**Action item:**
Copy every line of the following data that includes the string "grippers".

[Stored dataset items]
=-=-=-=-=

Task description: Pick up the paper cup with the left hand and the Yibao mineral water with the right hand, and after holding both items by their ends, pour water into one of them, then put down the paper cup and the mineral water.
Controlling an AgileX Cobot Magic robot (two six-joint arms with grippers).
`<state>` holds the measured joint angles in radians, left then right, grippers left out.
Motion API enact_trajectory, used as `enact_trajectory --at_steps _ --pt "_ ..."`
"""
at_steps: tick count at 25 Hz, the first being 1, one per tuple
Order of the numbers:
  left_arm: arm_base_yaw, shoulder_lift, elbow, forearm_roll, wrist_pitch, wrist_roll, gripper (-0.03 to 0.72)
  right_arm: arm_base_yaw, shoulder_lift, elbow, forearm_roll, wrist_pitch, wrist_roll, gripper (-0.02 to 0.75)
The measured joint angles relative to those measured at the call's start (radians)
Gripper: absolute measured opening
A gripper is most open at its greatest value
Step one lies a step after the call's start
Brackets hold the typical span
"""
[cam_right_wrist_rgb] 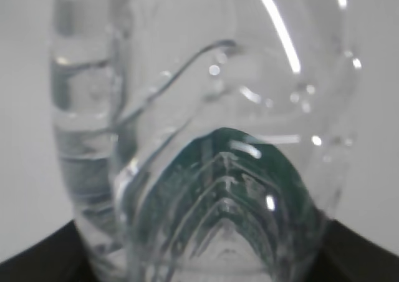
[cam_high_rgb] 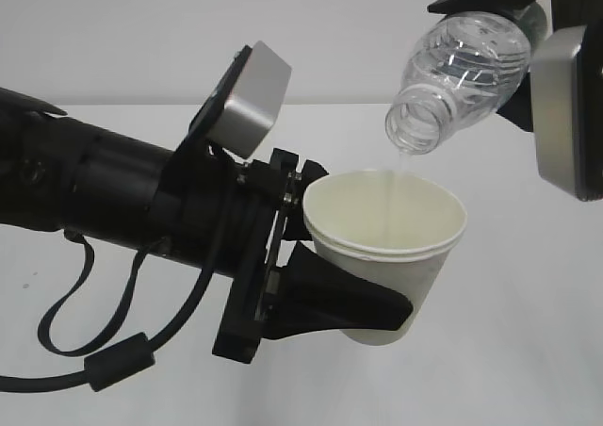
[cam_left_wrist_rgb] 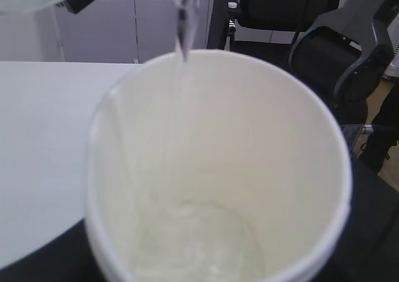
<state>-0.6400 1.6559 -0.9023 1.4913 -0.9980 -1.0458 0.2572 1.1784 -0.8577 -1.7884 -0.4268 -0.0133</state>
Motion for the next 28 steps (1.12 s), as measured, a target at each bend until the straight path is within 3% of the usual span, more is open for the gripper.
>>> enact_trajectory --at_steps 28 --pt "0.000 0.000 0.000 -0.004 0.022 0.000 0.452 0.000 0.000 0.000 0.000 0.000 -0.012 0.473"
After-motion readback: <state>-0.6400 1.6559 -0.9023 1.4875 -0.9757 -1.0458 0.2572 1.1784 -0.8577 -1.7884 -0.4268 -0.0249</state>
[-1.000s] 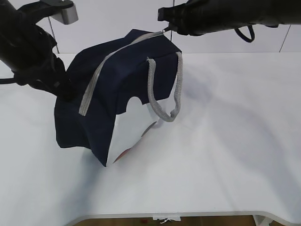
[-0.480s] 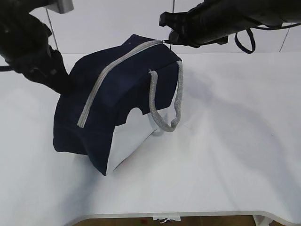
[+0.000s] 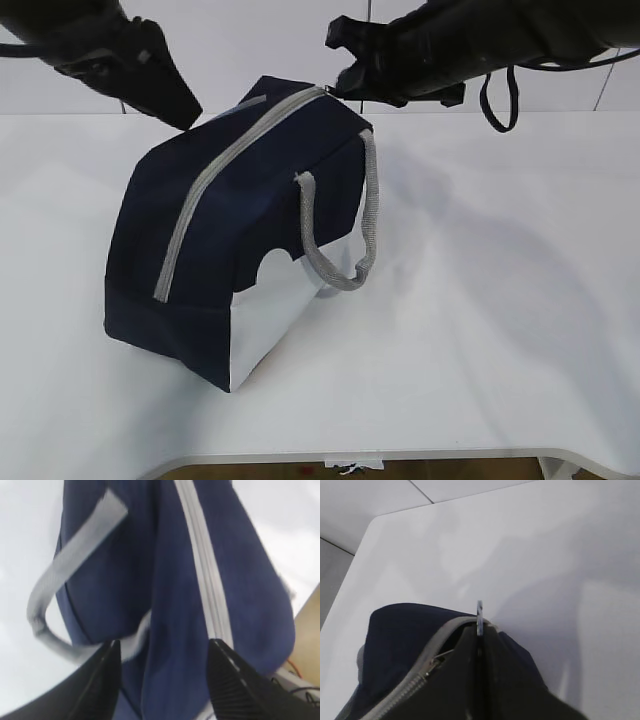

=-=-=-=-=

**Your solution:**
Controlling an AgileX Cobot Magic robot (two six-joint arms with grippers).
`<state>` holds the measured joint angles in radians, left then right, grippers left out.

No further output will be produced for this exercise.